Conviene no dejar a su alcance cosas pequeñas y duras que puedan introducir en la boca (botones, pilas de reloj, tornillos…). De hecho, muchos juguetes tienen la advertencia “no apto para menores de 36 meses, contiene piezas pequeñas”. Y es prudente desaconsejar la costumbre de destapar los bolígrafos con la boca o de mantener la tapa en los labios mientras dibujan.

Si se ha atragantado y el niño tose o llora, debemos animarle a toser aplicando unos golpecitos muy suaves en la espalda. Si no expulsa nada, solo es prudente intentar sacar el objeto de la boca cuando lo vemos claramente y lo podemos agarrar de forma segura. Nunca debemos meter un dedo a ciegas ni intentar sacar un objeto que no podemos agarrar, pues con esta acción, fácilmente podríamos empujarlo más y acabar de taponar la laringe.

Maniobras de auxilio

En el lactante se aplican cinco golpes secos en la espalda, entre los omóplatos, con el talón de la mano. Con el pequeño boca abajo sobre nuestras rodillas, inclinado, de manera que tenga la cabeza más baja que el cuerpo.

Si el objeto no sale, se pone al bebé boca arriba y se presiona con dos dedos en la línea media entre las dos tetillas, en el tórax. Se repiten estas maniobras alternativamente en tandas de cinco hasta que pueda respirar.

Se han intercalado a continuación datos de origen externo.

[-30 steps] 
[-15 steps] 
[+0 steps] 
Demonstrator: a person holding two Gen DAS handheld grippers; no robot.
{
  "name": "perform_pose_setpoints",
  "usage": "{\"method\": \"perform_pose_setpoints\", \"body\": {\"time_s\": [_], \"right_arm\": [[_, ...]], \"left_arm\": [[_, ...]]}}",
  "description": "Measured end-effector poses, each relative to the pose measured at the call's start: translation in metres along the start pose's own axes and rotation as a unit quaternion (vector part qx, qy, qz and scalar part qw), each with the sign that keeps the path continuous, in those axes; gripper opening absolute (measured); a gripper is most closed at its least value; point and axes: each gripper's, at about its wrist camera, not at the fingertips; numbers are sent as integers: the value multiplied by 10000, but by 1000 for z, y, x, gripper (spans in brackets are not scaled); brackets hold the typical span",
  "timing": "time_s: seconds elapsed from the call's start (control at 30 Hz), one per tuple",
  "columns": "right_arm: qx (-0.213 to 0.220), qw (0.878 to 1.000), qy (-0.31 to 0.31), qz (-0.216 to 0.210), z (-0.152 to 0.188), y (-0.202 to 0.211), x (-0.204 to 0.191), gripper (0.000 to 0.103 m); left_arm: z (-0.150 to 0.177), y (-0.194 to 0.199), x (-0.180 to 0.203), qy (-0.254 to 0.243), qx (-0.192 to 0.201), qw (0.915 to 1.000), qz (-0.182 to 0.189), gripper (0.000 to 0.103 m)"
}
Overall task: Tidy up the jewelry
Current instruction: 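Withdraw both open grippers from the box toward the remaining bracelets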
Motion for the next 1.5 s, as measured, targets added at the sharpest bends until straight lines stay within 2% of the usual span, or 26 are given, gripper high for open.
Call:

En niños mayores se inicia con los golpes en la espalda, y solo como último recurso y si no respira se realiza la maniobra Heimlich (la comprensión brusca del abdomen con las manos empujando hacia arriba y atrás).

Cuándo acudir al médico

Si el niño está inconsciente, lo inmediato es pedir ayuda urgente al teléfono 112, antes incluso de intentar las maniobras explicadas anteriormente.

En los casos muy leves (los más habituales con diferencia), cuando el niño ha tosido un poco y se ha recuperado enseguida, no hace falta acudir al médico. Pero si la tos es persistente y el niño ha estado realmente “ahogándose”, aunque luego parezca estar bien, es necesario ir a un hospital, incluso si ha expulsado con la tos un trozo de alimento.

Pensemos que otro trozo más pequeño puede haberse quedado dentro, y que puede haber un tiempo de aparente calma antes de que aparezcan las complicaciones. El médico, además de preguntar por los síntomas, probablemente hará unas radiografías para tener un diagnóstico. El tratamiento pasa habitualmente por extraer el cuerpo extraño al niño mediante fibrobroncoscopia (es decir, introduciendo, bajo anestesia, un tubo en la tráquea).

Pocas veces hay complicaciones

En la mayoría de los casos el niño se recupera tras extraer el cuerpo extraño. Si la extracción se ha retrasado, puede haber neumonía y otras complicaciones pulmonares. La obstrucción total de la tráquea o la laringe (muy rara) puede provocar lesiones cerebrales permanentes por falta de oxígeno.

Te puede ayudar:

  • Mantener la calma y animar al niño a toser es lo mejor que podemos hacer en estos casos, y solo si eso no funciona debemos intentar ayudarle con alguna maniobra sugerida aquí.
  • Únicamente se aconseja intentar sacar el objeto si lo vemos claramente y está al alcance de nuestra mano. Si no, lo mejor es acudir a un centro de Urgencias donde lo conseguirán y evitarán males mayores.